Showing posts with label Dead Daddy. Show all posts
Showing posts with label Dead Daddy. Show all posts

Wednesday, November 09, 2016

Writing Through the Pain: one way to cope when your president triggers you

To start this post, I opened up Word and chose a blank sheet of virtual paper. Anything can happen on this page. Hold that thought.

I am reopening this blog, Prodigal Aspersions. Here, I wrote my way through several years of therapy when I didn’t have enough close friends to talk to. I talked to myself. Not surprising. I was always a loner as a kid – up a tree, in my grandparents’ attic, out in the fields, in the empty weekday church building. There weren’t any kids of my age in Keeling, Tennessee, just older or younger. But truth be told, I didn’t want any kids brought in. I never knew what to do with them and by the time I learned, I had come to enjoy my solitude.

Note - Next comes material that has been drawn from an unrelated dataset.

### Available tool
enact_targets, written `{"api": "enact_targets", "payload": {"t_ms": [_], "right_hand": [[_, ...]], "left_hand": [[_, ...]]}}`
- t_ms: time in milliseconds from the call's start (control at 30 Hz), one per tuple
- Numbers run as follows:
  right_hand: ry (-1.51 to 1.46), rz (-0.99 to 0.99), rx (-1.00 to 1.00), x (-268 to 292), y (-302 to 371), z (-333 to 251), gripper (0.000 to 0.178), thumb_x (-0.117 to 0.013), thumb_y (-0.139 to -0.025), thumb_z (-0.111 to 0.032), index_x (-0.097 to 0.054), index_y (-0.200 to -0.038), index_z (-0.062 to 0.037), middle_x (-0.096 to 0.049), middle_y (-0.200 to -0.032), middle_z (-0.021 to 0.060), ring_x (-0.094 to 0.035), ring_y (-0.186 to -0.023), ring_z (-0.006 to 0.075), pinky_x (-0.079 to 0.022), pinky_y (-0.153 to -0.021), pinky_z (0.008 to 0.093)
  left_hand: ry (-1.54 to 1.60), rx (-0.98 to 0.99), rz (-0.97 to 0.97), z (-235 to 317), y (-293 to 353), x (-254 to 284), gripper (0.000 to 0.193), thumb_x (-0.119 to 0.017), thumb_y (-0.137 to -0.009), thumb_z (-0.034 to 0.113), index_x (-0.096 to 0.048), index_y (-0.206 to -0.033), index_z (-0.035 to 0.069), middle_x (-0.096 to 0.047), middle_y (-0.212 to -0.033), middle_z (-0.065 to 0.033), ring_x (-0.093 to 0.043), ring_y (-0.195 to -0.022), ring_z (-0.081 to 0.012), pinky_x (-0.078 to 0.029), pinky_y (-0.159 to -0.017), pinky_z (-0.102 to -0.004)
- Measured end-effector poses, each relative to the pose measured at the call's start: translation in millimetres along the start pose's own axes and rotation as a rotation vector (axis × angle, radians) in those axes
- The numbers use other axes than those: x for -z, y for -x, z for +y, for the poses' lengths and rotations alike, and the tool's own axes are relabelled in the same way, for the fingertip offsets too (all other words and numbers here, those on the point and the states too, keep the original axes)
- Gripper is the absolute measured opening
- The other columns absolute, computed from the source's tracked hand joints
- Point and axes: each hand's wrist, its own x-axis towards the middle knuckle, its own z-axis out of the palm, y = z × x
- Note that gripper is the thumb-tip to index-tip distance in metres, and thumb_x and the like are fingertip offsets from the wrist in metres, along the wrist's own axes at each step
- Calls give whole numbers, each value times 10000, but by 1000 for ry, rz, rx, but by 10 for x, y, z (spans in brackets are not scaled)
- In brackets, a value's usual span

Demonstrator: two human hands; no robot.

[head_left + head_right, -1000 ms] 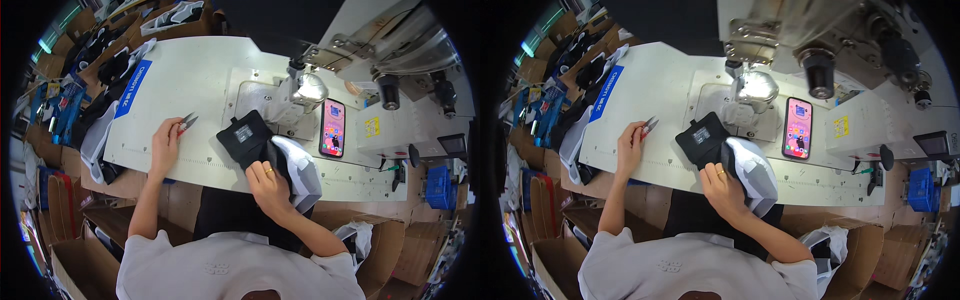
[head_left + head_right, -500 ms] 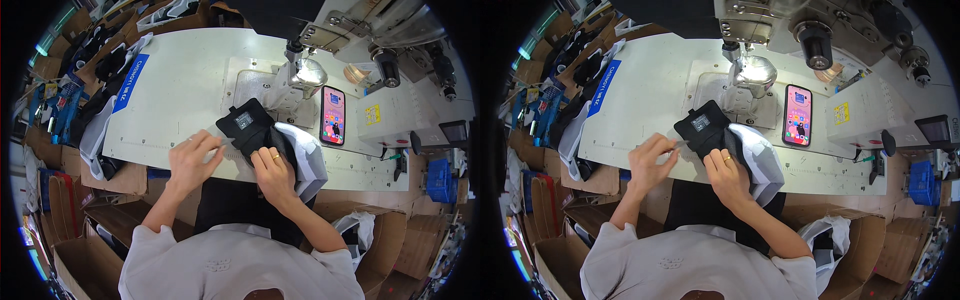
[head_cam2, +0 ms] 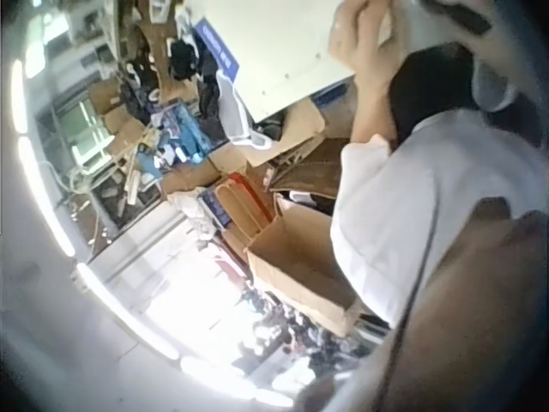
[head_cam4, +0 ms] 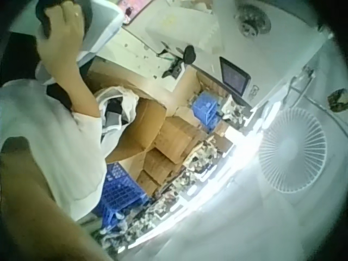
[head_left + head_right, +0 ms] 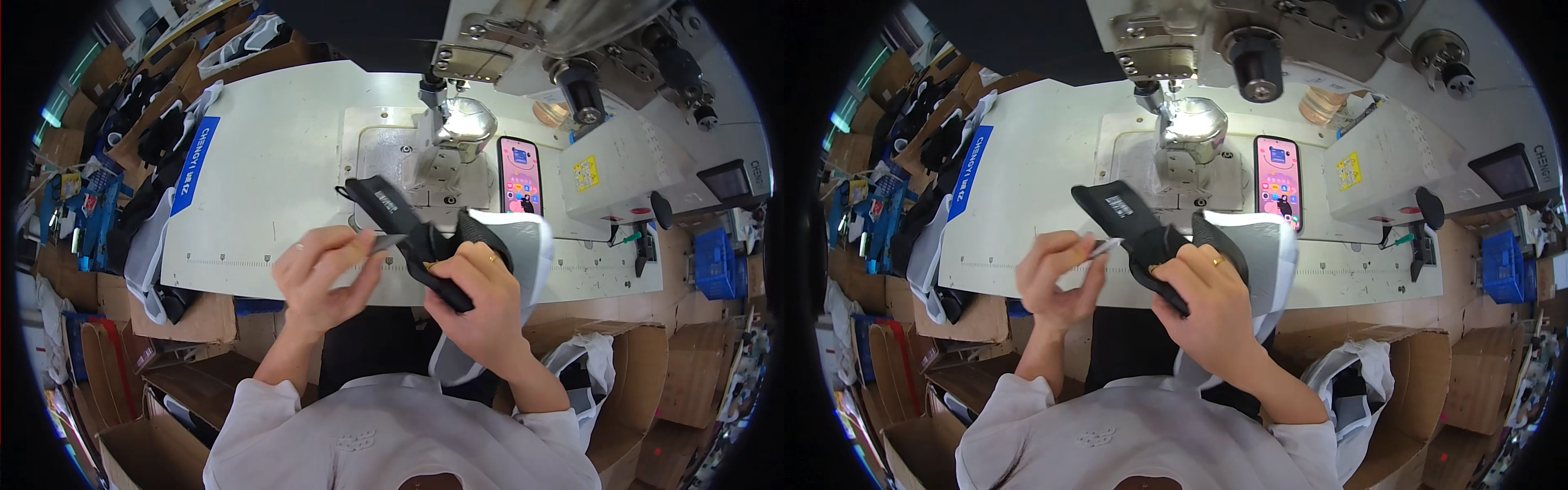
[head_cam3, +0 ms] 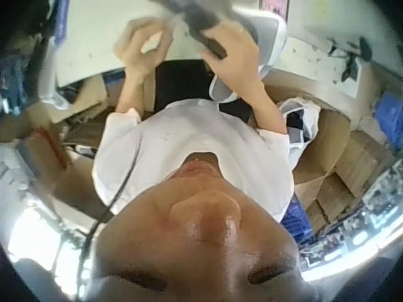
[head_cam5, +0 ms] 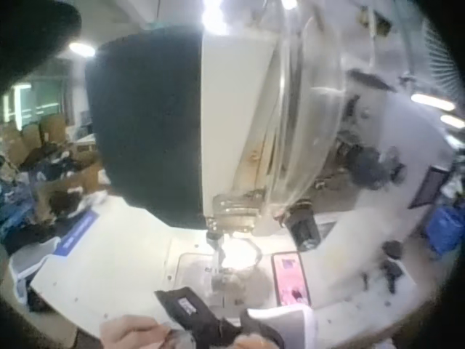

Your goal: The person stitches shoe components together using a sewing machine and trims excess thread using thread snips.

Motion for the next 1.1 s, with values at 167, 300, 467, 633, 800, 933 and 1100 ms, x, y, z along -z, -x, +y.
{"api": "enact_targets", "payload": {"t_ms": [167,300,467,633,800,933,1100], "right_hand": [[460,-150,204,-311,353,276,168,-676,-685,-69,-569,-814,-73,-461,-833,47,-538,-803,190,-478,-628,300],[502,-155,261,-534,544,294,123,-671,-754,-64,-610,-860,-52,-486,-820,36,-548,-774,167,-480,-620,279],[517,-113,257,-615,535,241,104,-664,-758,-69,-600,-839,-65,-482,-813,22,-546,-757,152,-474,-607,253],[513,-53,253,-478,538,273,113,-650,-736,-96,-594,-833,-83,-492,-826,11,-558,-764,126,-484,-612,234],[668,176,122,367,930,467,150,-652,-718,-115,-609,-857,-78,-526,-847,52,-573,-804,207,-477,-618,326],[983,359,-396,1324,1836,437,284,-740,-619,-20,-649,-887,-48,-579,-930,130,-580,-923,340,-468,-807,433],[1289,554,-908,1496,3424,577,337,-678,-654,68,-625,-969,-39,-573,-1075,108,-557,-1052,341,-436,-913,436]], "left_hand": [[-34,215,-185,8,-108,3,290,-817,-696,28,-703,-960,68,-640,-834,-47,-644,-624,-191,-490,-530,-266],[-150,286,-505,-83,50,-159,242,-788,-775,138,-700,-990,69,-622,-871,-43,-630,-703,-234,-486,-599,-296],[-87,311,-585,-174,109,-341,220,-769,-799,203,-681,-950,69,-617,-888,-31,-638,-734,-239,-489,-621,-318],[9,300,-492,-278,39,-580,147,-746,-836,142,-667,-908,41,-618,-794,-59,-628,-674,-187,-486,-604,-299],[-72,515,-266,-786,126,-404,147,-689,-913,121,-684,-1004,5,-642,-833,-71,-590,-706,-126,-483,-636,-252],[-133,473,-366,-936,306,-234,295,-665,-937,181,-653,-1160,-12,-648,-1122,-152,-640,-972,-233,-537,-800,-312],[-192,419,-298,-631,197,-251,362,-595,-980,202,-593,-1286,9,-523,-1354,-196,-499,-1264,-330,-479,-1018,-417]]}}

I didn’t always enjoy my childhood. It was populated by some really good people – Bobby Coulston, Mr. Mac, my own granddaddy highlight the list. However, there were people who made my life one long dark night with new shadows and strange, ominous sounds, the kind of night where you hold your breath and stare at the shadow, willing it to be a newly broken branch or some clothes left on the line outside. Like when you see and hear frightening things in the night, I tried to make sense of my experiences. But there’s not a whole lot of insight available to a child of a violent alcoholic and who has an uncle who constantly tries to sexually assault her. Add the Asperger’s syndrome, shake, stir, and pour up a cup of dread.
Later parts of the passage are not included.